= WHAT NEEDS TO BE DONE =
Every line of the data below that holds the string "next" needs to be reported.

= DATA FOR ANALYSIS =
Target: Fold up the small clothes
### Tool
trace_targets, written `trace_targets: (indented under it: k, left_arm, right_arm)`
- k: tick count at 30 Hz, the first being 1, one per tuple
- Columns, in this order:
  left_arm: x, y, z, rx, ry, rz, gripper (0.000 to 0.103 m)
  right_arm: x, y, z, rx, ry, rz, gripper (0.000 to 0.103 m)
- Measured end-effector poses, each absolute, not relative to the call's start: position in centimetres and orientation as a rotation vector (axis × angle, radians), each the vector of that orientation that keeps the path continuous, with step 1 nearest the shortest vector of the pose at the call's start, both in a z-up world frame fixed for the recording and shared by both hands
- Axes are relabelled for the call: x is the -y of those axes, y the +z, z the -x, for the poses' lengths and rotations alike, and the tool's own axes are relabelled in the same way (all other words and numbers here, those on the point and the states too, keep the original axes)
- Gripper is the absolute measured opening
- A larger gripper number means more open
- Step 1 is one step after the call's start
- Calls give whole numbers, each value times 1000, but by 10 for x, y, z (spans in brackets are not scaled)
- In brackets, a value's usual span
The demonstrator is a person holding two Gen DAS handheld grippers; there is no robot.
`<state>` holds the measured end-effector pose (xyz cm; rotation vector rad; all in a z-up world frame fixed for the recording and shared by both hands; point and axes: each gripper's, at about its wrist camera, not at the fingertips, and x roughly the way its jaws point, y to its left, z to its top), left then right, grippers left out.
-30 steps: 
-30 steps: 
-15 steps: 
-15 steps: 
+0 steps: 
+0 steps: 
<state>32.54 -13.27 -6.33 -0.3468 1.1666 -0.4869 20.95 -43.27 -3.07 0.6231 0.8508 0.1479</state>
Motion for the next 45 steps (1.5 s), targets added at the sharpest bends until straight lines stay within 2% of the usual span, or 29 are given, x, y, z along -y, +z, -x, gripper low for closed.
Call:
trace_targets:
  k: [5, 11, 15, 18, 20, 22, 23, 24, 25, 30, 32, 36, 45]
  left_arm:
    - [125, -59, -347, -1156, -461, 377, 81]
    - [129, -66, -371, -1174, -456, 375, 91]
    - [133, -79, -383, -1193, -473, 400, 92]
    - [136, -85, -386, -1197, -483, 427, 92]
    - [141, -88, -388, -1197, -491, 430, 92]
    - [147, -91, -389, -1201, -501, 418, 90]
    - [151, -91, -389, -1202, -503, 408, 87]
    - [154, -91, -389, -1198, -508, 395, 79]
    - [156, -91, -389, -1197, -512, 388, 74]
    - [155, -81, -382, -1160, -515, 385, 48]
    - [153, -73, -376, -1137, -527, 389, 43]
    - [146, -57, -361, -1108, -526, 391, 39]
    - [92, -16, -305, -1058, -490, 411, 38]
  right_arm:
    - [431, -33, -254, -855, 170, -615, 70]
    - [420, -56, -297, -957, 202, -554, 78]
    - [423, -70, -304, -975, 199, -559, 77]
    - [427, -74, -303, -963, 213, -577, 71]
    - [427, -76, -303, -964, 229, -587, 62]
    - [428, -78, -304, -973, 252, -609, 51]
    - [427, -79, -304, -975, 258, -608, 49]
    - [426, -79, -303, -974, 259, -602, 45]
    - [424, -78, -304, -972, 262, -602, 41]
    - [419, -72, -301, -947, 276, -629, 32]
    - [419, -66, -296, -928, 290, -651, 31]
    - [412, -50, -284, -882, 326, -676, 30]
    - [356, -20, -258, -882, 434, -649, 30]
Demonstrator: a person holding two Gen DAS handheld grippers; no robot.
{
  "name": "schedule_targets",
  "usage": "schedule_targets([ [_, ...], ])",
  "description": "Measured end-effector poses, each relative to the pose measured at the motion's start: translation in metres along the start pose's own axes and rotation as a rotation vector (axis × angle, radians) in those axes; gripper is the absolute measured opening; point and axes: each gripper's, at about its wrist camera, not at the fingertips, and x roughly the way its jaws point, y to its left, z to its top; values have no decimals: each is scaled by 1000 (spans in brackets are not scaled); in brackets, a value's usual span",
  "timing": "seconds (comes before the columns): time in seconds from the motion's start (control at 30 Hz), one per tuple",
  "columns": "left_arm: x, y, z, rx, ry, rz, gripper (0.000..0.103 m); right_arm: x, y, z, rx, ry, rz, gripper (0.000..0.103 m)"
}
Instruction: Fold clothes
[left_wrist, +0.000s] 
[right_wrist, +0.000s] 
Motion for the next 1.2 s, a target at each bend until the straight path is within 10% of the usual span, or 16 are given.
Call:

= ANSWER SECTION =
Motion for the next 45 steps (1.5 s), targets added at the sharpest bends until straight lines stay within 2% of the usual span, or 29 are given, x, y, z along -y, +z, -x, gripper low for closed.
Motion for the next 1.2 s, a target at each bend until the straight path is within 10% of the usual span, or 16 are given.

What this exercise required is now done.